Leveraging Pre-Trained Neural Networks to Enhance Machine Learning with Variational Quantum Circuits

TL;DR

This paper proposes a novel method that combines pre-trained neural networks with variational quantum circuits to improve quantum machine learning, addressing hardware limitations and enhancing performance across multiple applications.

Contribution

It introduces a new approach that leverages pre-trained neural networks to enhance VQCs, improving optimization and generalization without hardware restrictions.

Findings

Significant improvement in parameter optimization for VQCs

Enhanced representation and generalization capabilities

Successful application to quantum dot classification and genome analysis

Abstract

Quantum Machine Learning (QML) offers tremendous potential but is currently limited by the availability of qubits. We introduce an innovative approach that utilizes pre-trained neural networks to enhance Variational Quantum Circuits (VQC). This technique effectively separates approximation error from qubit count and removes the need for restrictive conditions, making QML more viable for real-world applications.

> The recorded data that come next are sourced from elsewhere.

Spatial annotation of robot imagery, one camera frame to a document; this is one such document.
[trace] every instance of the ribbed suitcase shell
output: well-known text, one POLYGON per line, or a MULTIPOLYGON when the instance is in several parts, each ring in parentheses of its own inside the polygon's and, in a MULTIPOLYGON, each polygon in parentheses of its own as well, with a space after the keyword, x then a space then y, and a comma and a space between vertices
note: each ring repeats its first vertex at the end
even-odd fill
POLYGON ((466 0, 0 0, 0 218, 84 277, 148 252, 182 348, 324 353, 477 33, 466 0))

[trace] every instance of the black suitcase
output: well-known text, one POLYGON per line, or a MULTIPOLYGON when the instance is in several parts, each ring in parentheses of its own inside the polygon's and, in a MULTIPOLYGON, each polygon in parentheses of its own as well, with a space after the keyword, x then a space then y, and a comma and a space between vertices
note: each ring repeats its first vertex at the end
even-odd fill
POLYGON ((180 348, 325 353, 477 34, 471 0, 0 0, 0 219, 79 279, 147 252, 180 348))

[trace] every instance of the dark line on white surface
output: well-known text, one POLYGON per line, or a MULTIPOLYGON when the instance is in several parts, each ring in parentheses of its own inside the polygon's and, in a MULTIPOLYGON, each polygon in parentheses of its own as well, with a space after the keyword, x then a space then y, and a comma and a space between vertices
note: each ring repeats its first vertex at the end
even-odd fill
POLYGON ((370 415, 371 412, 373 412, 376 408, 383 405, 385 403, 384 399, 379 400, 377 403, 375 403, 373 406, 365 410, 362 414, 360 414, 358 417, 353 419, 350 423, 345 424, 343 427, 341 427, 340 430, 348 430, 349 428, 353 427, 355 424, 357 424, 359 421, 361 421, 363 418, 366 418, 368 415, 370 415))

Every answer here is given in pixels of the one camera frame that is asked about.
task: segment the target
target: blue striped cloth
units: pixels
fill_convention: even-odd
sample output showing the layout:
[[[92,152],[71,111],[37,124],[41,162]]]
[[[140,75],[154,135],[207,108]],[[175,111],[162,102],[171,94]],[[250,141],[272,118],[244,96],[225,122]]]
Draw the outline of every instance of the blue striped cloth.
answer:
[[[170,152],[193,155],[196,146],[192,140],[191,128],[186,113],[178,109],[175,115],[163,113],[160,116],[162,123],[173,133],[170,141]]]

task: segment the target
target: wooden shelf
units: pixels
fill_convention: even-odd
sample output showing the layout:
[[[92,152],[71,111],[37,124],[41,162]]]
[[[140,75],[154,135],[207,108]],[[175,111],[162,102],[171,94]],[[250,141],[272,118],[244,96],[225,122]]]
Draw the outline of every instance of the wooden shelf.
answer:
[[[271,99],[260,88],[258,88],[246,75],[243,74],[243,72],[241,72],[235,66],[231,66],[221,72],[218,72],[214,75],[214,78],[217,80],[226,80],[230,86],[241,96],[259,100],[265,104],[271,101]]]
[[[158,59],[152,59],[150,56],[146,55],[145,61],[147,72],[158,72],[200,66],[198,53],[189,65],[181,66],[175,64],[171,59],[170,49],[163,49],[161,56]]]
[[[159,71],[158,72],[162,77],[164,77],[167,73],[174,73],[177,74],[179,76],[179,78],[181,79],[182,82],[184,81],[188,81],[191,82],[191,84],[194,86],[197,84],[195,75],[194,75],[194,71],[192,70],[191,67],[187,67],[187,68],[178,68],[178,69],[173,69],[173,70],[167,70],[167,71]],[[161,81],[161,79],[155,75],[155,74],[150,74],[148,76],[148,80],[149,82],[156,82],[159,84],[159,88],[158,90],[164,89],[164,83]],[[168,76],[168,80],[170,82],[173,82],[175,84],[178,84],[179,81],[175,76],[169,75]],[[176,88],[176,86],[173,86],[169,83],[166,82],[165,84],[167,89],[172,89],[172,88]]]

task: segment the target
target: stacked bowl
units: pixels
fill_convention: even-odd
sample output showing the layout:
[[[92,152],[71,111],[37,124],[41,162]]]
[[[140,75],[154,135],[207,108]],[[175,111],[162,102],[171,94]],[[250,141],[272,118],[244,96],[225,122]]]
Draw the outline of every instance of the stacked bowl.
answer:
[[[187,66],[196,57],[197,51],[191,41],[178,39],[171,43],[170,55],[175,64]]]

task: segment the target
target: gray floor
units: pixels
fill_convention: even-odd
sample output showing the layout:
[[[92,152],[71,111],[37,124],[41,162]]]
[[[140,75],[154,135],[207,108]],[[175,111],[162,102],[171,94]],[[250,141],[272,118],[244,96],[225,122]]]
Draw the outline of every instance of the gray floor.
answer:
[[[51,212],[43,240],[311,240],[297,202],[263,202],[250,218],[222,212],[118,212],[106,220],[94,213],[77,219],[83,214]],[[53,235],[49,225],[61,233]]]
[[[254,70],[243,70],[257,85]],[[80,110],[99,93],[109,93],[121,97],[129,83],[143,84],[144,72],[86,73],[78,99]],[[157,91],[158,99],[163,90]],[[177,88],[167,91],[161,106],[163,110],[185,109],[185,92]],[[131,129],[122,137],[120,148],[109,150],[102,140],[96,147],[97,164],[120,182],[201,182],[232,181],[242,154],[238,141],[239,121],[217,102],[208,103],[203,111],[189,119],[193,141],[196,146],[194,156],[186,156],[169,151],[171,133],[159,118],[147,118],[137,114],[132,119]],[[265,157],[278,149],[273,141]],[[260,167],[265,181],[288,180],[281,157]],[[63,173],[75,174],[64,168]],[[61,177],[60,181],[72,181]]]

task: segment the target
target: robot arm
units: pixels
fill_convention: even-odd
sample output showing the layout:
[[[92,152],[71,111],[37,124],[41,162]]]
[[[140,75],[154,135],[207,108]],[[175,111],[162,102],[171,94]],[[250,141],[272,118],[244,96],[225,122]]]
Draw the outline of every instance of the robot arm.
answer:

Our method significantly improves parameter optimization for VQC while delivering notable gains in representation and generalization capabilities, as evidenced by rigorous theoretical analysis and extensive empirical testing on quantum dot classification tasks. Moreover, our results extend to applications such as human genome analysis, demonstrating the broad applicability of our approach. By addressing the constraints of current quantum hardware, our work paves the way for a new era of advanced QML applications, unlocking the full potential of quantum computing in fields such as machine learning, materials science, medicine, mimetics, and various interdisciplinary areas.